• [What to work on] Would you transcribe the listing that follows, character for character, and omit its images?
Given records section start
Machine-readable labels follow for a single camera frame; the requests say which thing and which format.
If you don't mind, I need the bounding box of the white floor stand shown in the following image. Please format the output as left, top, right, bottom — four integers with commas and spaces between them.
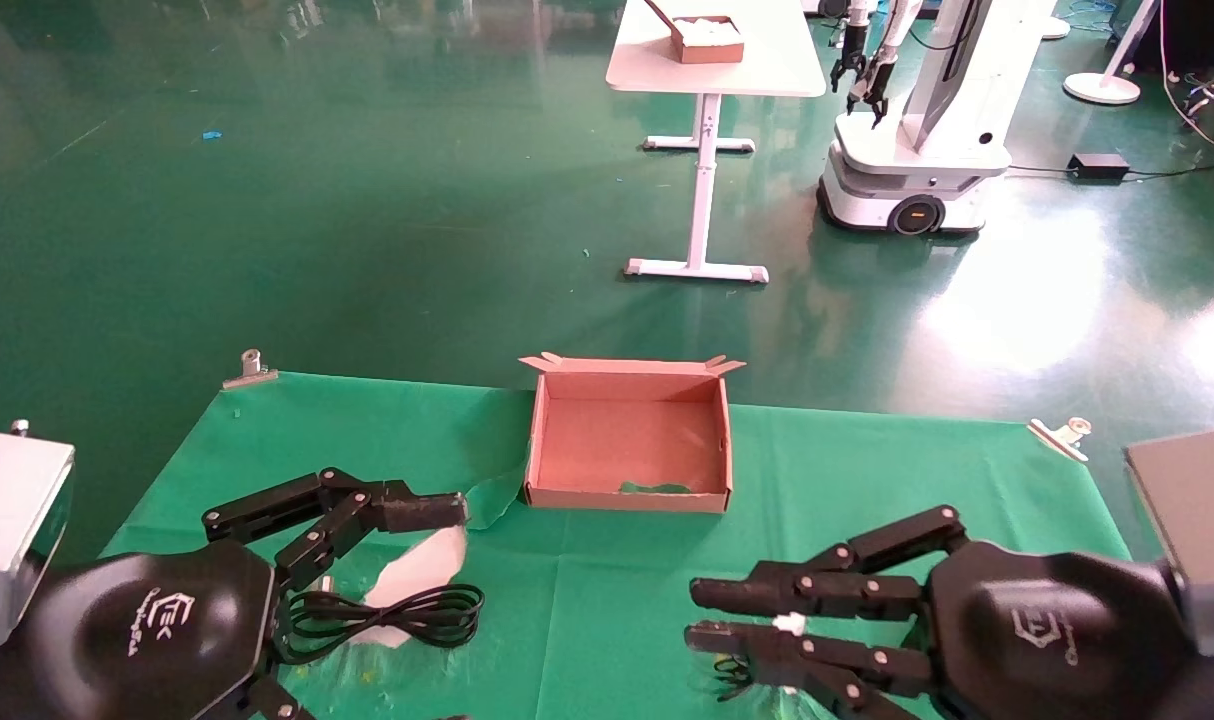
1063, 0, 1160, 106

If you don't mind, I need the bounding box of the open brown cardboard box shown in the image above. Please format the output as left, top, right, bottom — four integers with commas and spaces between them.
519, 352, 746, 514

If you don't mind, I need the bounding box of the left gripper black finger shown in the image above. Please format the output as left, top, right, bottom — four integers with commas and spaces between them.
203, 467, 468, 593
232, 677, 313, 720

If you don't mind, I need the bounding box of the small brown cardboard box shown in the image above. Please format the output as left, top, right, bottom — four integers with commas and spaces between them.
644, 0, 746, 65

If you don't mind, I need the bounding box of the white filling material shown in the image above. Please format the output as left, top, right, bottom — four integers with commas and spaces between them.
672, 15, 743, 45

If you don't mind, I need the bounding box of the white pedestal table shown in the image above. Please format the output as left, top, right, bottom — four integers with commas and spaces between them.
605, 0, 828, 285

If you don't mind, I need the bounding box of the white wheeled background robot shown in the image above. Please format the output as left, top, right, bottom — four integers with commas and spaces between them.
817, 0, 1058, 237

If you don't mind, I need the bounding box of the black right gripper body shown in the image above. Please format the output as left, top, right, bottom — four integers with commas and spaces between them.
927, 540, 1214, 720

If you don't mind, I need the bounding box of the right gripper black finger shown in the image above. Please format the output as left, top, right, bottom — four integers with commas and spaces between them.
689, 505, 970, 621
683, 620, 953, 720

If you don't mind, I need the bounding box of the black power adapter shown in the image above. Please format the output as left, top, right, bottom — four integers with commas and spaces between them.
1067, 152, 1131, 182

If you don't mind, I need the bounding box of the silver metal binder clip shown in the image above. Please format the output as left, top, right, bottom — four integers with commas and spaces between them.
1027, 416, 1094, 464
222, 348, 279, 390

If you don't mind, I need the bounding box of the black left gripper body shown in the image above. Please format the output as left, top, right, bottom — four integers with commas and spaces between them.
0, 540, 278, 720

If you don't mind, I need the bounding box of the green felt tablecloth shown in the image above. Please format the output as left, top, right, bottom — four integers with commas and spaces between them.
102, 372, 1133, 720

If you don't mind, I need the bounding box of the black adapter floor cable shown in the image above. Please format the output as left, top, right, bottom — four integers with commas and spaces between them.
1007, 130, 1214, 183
Given records section end
• [Solved exercise]
Machine-readable labels follow for a single camera frame; the requests say which thing and which format.
If you don't mind, I need the bounding box of the white floor stand shown in the following image. Please format the output as left, top, right, bottom — four integers with commas and spaces between them.
1063, 0, 1160, 106

If you don't mind, I need the bounding box of the open brown cardboard box shown in the image above. Please format the output as left, top, right, bottom — four integers with commas and spaces between them.
519, 352, 746, 514

If you don't mind, I need the bounding box of the left gripper black finger shown in the image above. Please format the output as left, top, right, bottom — four integers with commas and spaces between them.
203, 467, 468, 593
232, 677, 313, 720

If you don't mind, I need the bounding box of the small brown cardboard box shown in the image above. Please format the output as left, top, right, bottom — four integers with commas and spaces between them.
644, 0, 746, 65

If you don't mind, I need the bounding box of the white filling material shown in the image above. Please format the output as left, top, right, bottom — four integers with commas and spaces between them.
672, 15, 743, 45

If you don't mind, I need the bounding box of the white pedestal table shown in the image above. Please format the output as left, top, right, bottom — four integers with commas and spaces between them.
605, 0, 828, 285

If you don't mind, I need the bounding box of the white wheeled background robot shown in the image above. Please format the output as left, top, right, bottom — four integers with commas and spaces between them.
817, 0, 1058, 237

If you don't mind, I need the bounding box of the black right gripper body shown in the image above. Please format the output as left, top, right, bottom — four integers with commas and spaces between them.
927, 540, 1214, 720

If you don't mind, I need the bounding box of the right gripper black finger shown in the image above. Please format the output as left, top, right, bottom — four integers with commas and spaces between them.
689, 505, 970, 621
683, 620, 953, 720

If you don't mind, I need the bounding box of the black power adapter shown in the image above. Please format the output as left, top, right, bottom — four integers with commas and spaces between them.
1067, 152, 1131, 182

If you don't mind, I need the bounding box of the silver metal binder clip shown in the image above. Please format the output as left, top, right, bottom — four integers with commas and spaces between them.
1027, 416, 1094, 464
222, 348, 279, 390

If you don't mind, I need the bounding box of the black left gripper body shown in the image above. Please format the output as left, top, right, bottom — four integers with commas and spaces between them.
0, 540, 278, 720

If you don't mind, I need the bounding box of the green felt tablecloth shown in the image above. Please format the output as left, top, right, bottom — four integers with commas and spaces between them.
102, 372, 1133, 720

If you don't mind, I need the bounding box of the black adapter floor cable shown in the image above. Please format the output as left, top, right, bottom — four integers with commas and spaces between them.
1007, 130, 1214, 183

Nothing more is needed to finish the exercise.